Sur nos vélos, nous avons pris le minimum du minimum pour un parcours aussi long et aléatoire. Un sac de couchage en duvet accroché derrière la selle et une sacoche au guidon pour Denise. Mon porte bagage me permet de me charger un peu plus. Avec le recul, je me demande encore comment nous avons pu mener à terme ce voyage avec si peu. 
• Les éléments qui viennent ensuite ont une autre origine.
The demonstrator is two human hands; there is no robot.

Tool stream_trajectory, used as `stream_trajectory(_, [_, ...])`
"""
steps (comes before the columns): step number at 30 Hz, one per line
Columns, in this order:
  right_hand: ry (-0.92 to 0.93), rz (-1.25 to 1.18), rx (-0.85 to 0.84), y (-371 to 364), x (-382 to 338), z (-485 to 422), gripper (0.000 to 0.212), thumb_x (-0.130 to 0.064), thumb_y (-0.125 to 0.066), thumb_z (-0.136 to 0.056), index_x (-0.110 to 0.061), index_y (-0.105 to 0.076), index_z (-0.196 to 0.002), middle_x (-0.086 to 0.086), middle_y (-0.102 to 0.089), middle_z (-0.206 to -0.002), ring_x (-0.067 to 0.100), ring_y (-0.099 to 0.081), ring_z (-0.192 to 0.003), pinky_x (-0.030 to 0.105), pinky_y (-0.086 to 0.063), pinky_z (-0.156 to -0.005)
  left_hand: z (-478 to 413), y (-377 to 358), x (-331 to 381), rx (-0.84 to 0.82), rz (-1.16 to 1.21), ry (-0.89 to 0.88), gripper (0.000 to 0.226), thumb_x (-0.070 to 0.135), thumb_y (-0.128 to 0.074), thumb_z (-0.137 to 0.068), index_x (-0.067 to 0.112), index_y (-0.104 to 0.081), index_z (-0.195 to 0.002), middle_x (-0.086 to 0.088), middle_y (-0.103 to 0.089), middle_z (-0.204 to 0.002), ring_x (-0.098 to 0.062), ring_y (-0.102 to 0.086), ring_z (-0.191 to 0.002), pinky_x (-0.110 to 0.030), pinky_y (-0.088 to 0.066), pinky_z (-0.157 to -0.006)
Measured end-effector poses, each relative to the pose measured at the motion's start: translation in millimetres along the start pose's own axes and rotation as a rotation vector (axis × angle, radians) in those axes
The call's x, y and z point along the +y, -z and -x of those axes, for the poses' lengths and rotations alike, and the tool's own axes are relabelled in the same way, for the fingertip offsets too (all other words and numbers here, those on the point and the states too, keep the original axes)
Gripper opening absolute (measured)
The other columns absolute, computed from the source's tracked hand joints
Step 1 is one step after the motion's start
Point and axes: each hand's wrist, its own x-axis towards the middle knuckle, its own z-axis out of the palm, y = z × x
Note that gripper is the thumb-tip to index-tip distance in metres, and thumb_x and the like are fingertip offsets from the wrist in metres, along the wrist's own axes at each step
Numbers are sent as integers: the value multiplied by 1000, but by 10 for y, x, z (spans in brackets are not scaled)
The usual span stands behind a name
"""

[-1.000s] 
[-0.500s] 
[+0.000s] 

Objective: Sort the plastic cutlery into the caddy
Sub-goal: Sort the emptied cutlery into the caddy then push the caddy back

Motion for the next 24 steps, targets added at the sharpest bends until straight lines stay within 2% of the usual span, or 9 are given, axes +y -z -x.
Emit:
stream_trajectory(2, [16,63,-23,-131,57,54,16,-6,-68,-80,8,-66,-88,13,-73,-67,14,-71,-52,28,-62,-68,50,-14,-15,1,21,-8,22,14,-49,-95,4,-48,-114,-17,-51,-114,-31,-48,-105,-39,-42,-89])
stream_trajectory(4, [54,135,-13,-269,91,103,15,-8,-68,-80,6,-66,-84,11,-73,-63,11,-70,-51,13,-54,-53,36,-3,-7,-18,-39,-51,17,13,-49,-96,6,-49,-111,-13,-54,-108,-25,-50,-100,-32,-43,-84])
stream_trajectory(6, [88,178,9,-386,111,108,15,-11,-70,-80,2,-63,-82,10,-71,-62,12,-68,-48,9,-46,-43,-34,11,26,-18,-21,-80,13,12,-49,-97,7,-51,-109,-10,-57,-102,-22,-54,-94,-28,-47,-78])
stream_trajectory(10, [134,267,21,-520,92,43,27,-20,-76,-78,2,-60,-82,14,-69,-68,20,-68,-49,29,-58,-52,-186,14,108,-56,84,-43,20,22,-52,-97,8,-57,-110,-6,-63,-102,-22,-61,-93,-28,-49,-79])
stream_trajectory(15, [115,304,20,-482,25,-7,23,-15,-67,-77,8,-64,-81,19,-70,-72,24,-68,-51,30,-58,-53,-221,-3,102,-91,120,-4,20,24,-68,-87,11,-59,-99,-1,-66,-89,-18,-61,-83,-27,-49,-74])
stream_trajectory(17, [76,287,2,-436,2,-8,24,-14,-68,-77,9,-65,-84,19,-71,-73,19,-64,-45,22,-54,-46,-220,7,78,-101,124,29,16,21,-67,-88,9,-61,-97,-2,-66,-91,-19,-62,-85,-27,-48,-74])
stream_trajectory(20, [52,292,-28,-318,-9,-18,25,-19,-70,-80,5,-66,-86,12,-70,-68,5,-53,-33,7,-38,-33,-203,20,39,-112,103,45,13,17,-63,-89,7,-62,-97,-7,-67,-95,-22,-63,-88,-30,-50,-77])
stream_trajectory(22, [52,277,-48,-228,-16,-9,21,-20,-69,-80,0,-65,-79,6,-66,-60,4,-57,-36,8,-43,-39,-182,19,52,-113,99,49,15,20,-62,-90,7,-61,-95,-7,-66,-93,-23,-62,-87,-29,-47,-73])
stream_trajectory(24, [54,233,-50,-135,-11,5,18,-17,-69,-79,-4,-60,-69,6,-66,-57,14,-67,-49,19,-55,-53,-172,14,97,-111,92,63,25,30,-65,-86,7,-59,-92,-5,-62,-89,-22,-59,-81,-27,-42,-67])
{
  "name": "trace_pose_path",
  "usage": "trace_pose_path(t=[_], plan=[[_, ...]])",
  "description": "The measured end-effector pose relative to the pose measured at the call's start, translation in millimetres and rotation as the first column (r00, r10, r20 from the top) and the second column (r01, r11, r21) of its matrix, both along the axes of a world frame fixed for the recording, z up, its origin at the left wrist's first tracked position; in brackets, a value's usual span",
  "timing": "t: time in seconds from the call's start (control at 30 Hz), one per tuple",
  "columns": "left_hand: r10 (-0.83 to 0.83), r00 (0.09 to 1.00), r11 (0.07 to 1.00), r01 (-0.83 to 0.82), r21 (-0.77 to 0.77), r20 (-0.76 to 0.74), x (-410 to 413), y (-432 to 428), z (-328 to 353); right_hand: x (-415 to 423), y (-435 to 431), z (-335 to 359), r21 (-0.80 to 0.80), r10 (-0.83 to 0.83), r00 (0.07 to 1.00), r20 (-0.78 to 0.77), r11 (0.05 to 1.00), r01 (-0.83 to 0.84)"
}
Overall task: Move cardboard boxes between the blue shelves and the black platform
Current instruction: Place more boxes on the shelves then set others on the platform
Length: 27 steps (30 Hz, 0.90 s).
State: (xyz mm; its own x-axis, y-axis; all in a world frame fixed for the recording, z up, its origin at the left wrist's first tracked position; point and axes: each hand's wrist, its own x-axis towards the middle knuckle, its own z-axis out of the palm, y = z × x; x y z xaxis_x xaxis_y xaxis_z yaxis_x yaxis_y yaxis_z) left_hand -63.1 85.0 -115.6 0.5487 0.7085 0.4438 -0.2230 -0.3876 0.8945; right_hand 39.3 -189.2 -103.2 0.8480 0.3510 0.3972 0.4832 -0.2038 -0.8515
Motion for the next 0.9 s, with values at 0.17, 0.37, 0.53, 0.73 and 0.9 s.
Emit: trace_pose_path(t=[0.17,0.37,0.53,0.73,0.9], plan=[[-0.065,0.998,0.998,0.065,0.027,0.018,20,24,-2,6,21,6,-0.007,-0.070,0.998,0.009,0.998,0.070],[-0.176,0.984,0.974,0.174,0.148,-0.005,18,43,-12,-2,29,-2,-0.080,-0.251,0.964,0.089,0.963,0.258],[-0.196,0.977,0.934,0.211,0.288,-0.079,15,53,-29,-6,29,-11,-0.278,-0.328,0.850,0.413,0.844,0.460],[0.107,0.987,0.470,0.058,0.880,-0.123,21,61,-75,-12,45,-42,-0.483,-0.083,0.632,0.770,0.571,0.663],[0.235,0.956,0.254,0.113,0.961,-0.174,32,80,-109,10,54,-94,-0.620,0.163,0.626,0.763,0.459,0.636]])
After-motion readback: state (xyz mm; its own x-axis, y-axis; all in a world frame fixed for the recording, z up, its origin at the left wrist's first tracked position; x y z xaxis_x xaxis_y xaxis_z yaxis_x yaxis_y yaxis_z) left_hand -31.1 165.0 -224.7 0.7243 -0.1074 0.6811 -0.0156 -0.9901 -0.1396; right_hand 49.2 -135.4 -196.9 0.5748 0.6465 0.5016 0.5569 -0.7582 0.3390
- New-York, 99th street ouest -


- NYC, 1973 -

Nous laissons derrière nous l’appartement du West Side… Story et nous nous dirigeons vers le nord sur Broadway. Nous traversons Harlem et le Bronx. Depuis le Pelham Park Bay, nous logeons le rivage. Mais la circulation est affolante. Nous passons Nouvelle-Rochelle. Arrivés à Mamaroneck, nous nous décidons à prendre le petit train pour nous rendre à Westport dans le Connecticut, chez nos amis Maurice, Françoise et leurs deux filles. L’accueil est toujours aussi chaleureux et nous nous remettons vite de nos émotions. 
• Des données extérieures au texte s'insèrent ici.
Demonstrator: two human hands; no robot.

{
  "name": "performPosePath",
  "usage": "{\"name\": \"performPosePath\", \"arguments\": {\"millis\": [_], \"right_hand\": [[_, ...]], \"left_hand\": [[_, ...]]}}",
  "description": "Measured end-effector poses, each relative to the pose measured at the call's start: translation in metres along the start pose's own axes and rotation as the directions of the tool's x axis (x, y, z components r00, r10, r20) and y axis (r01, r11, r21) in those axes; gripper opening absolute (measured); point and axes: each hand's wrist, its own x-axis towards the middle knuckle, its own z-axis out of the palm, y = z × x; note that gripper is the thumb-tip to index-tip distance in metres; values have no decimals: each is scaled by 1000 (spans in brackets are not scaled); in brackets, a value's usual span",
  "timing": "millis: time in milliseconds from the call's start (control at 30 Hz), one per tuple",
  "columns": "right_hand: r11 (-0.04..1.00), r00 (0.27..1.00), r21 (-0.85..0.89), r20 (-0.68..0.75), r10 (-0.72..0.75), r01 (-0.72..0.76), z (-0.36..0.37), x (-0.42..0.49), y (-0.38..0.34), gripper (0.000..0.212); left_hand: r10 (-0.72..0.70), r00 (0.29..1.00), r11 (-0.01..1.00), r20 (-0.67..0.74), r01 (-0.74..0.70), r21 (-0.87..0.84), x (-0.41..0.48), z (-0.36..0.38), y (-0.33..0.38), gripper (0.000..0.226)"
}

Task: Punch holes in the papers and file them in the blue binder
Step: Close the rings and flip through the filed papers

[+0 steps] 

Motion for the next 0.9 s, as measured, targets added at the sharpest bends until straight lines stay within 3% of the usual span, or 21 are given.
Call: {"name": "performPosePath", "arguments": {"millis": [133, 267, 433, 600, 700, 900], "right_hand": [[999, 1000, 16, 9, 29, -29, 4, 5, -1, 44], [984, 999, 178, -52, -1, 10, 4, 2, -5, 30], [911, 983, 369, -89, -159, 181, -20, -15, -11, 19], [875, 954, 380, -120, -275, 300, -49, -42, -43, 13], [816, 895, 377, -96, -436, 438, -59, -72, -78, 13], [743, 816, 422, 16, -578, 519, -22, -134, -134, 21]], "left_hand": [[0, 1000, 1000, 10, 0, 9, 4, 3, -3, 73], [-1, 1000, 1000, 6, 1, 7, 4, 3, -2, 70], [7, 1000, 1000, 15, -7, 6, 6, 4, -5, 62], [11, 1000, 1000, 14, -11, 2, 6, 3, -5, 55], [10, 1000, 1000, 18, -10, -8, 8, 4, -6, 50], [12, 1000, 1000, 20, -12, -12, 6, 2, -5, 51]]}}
- la famille Brunel, Westport, Connecticut -

Maurice est un homme du sud de la France. Il a travaillé à la Comex, société marseillaise spécialisée dans le monde sous-marin qui exporte le savoir faire français dans toutes les mers du globe. Le siège social de sa nouvelle boîte est à NY mais son travail d’ingénieur l’amène à beaucoup voyager. Françoise confie à Denise qu’elle regrette leur vie à Santa Monica. Un éternel été ou presque, à deux rues de la plage où elle joue quotidiennement au volley-ball. Leurs deux filles toutes blondes sont devenues de vraies californiennes. Ici, entre entretenir cette immense maison, s’occuper des enfants… elle se sent isolée, limite dépressive. La libido en baisse, elle s’interroge… Pour détendre l’atmosphère, nous lui avouons qu’on a bien failli faire brûler leur maison. Ils nous l’avaient laissé tout un long week-end. Nous avions mis de l’huile dans une poêle pour je ne sais quelle préparation culinaire. Et l’huile avait pris feu. Le temps d’ouvrir la porte de la cuisine et de jeter l’huile dans l’herbe, une fine pellicule de suie s’était déposée sur tous les murs, les meubles et même à l’intérieur. Nous avons donc passé une grande partie de la journée à laver la cuisine de fond en comble...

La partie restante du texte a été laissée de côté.